# Las Vegas Hilton reports loss, skips interest payments on loan



## Purseval (Aug 10, 2011)

http://www.vegasinc.com/news/2011/aug/10/las-vegas-hilton-reports-loss-skips-interest-payme/

The Las Vegas Hilton reported another quarterly loss on Tuesday and disclosed it’s been skipping interest payments on a loan, putting it into default status.

The 2,950-room Paradise Road hotel-casino lost $8.864 million in the second quarter vs. a loss of $9.851 million in 2010’s second quarter.

Amid tough competition and an oversupply of hotel rooms in Las Vegas, net revenue of $45.5 million was down from $47.5 million.

Casino revenue of $14.2 million declined 9.1 percent, the Hilton reported.

The Hilton’s table games played unlucky in the quarter, with their win declining by $800,000; while slot play declined due to a slowdown in business. This resulted in a $1.2 million decline in slot winnings from gamblers.

Hotel room revenue was steady at about $19.3 million, while food and beverage revenue fell 8.6 percent to $14.4 million.
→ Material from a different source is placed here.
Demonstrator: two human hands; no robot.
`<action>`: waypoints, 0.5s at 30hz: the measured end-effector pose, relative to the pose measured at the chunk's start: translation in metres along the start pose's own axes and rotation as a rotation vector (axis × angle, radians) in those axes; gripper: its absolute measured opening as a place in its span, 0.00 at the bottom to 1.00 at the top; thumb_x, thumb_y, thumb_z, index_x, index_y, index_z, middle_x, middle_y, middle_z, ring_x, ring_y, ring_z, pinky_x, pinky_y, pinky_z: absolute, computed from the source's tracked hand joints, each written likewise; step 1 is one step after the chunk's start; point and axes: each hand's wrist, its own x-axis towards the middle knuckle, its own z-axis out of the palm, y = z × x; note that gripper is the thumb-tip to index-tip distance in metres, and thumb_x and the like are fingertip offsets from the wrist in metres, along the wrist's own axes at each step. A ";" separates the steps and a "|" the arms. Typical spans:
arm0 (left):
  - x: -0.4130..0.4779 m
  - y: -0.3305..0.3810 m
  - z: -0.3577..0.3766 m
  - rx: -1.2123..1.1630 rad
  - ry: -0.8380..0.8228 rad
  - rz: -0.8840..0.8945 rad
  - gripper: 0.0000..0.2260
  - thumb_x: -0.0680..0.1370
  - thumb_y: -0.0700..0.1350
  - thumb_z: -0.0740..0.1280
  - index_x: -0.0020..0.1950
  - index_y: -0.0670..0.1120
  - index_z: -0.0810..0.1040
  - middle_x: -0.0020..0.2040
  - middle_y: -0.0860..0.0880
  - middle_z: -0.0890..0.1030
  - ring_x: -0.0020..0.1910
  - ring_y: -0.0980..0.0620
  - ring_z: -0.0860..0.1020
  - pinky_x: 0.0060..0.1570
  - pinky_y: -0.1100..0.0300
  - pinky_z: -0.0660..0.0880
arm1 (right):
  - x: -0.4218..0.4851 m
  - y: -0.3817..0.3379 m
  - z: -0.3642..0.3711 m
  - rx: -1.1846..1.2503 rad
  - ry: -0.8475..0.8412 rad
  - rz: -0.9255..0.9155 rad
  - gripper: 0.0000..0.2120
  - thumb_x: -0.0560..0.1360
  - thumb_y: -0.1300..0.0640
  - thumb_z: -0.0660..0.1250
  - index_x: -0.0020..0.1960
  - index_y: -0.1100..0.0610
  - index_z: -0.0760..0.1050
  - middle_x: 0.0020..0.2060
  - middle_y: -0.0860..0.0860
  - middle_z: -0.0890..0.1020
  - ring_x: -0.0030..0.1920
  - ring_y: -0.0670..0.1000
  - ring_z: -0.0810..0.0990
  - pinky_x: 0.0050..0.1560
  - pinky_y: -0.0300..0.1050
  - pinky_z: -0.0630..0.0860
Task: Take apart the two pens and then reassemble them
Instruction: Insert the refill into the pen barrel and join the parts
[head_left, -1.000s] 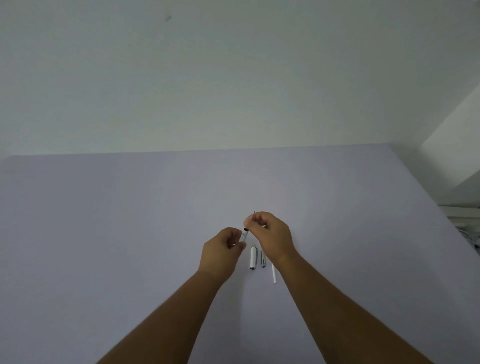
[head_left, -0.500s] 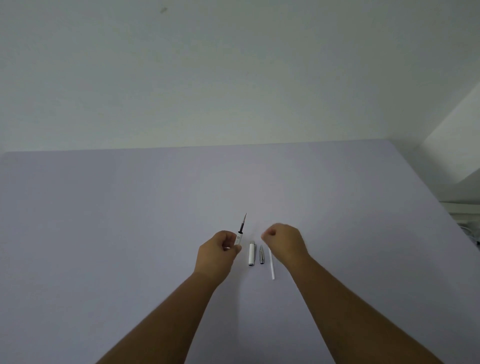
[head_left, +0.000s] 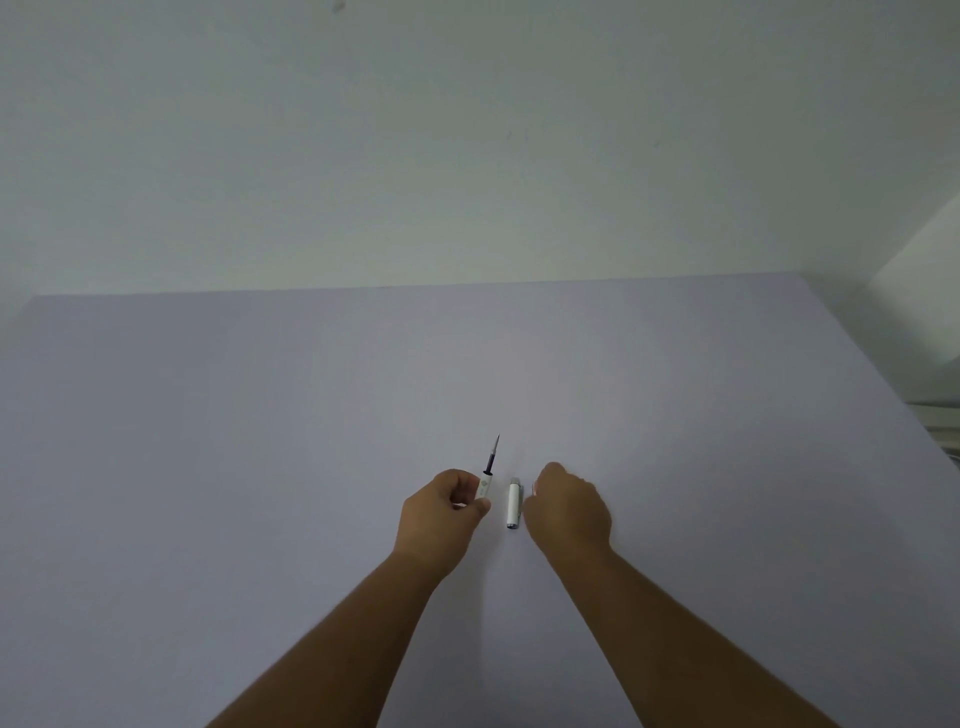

The Hilton’s owner, Colony Resorts LVH Acquisitions LLC, during the quarter said it was notified by Hilton Hotels Corp. that Hilton was not renewing the Las Vegas property’s right to use the Hilton name and room reservation system effective Jan. 3, 2012.

On Tuesday, Colony Resorts LVH said it’s been in "discussions with other major hotel brands'' about a new name.

Full article at link


----------



## loafingcactus (Aug 10, 2011)

Losing the Sahara had to hurt.  I was just at HGV on the Strip and there is just no reason to go that end of strip.  Unless you were at a convention I guess...


----------



## srs178 (Nov 17, 2011)

*So, what does this mean for HGVC?*

Does this have any impact on HGVC at Karen St? Will anything be changing there because of this or is it unaffected?


----------



## Purseval (Nov 18, 2011)

No impact at all on Karen Street.  The Vegas Hilton is a franchisee paying for the right to use the Hilton name.


----------



## rebel (Nov 18, 2011)

There is some good news in that a week or so ago they announced that the Sahara is going to open back up.


----------



## JeffW (Nov 18, 2011)

The Atlantic City Hilton in Atlantic City is losing (by now, might have lost) it's 'Hilton'  name.  Wonder if Hilton wants to dissassociate itself from casinos.

Jeff


----------



## bogey21 (Nov 18, 2011)

They sold the LV Hilton a number of years back.  I bet part of the deal was that the purchaser could keep using the name.  Dollars to doughnuts the Hilton name comes off the property soon.

George


----------



## Talent312 (Nov 18, 2011)

srs178 said:


> Does this have any impact on HGVC at Karen St? Will anything be changing there because of this or is it unaffected?



It should help improve its identity as a stand-alone HGVC resort.

We've had at least one thread where the poster seemed confused about whether he had booked a hotel room or a TS unit. The problem was that one could book either thru HGVC (w-ClubPoints) or thru Hilton Hotels (w-cash).

At least this will eliminate that source of confusion.


----------



## NewTSerInFL (Nov 20, 2011)

*Doubtful*



rebel said:


> There is some good news in that a week or so ago they announced that the Sahara is going to open back up.



I heard this too on a Vegas podcast. Most people think this won't happen (at least not for 5 or more years) since they sold EVERYTHING from inside the building. Tables, lamps, chairs, all gambling stuff. It is hard to imagine that the owners can buy all new stuff.
Will


----------



## JeffW (Nov 20, 2011)

So what has changed since Sahara decided to close shop, that now someone thinks they can make a go of it?


----------



## siesta (Nov 20, 2011)

JeffW said:


> So what has changed since Sahara decided to close shop, that now someone thinks they can make a go of it?


 lower rent?


----------



## jeffox (Nov 20, 2011)

*Sahara*

This article http://www.lasvegassun.com/news/2011/nov/02/permits-approved-remodel-sahara-minus-roller-coast/ makes it seem like they are doing a major remodel.


----------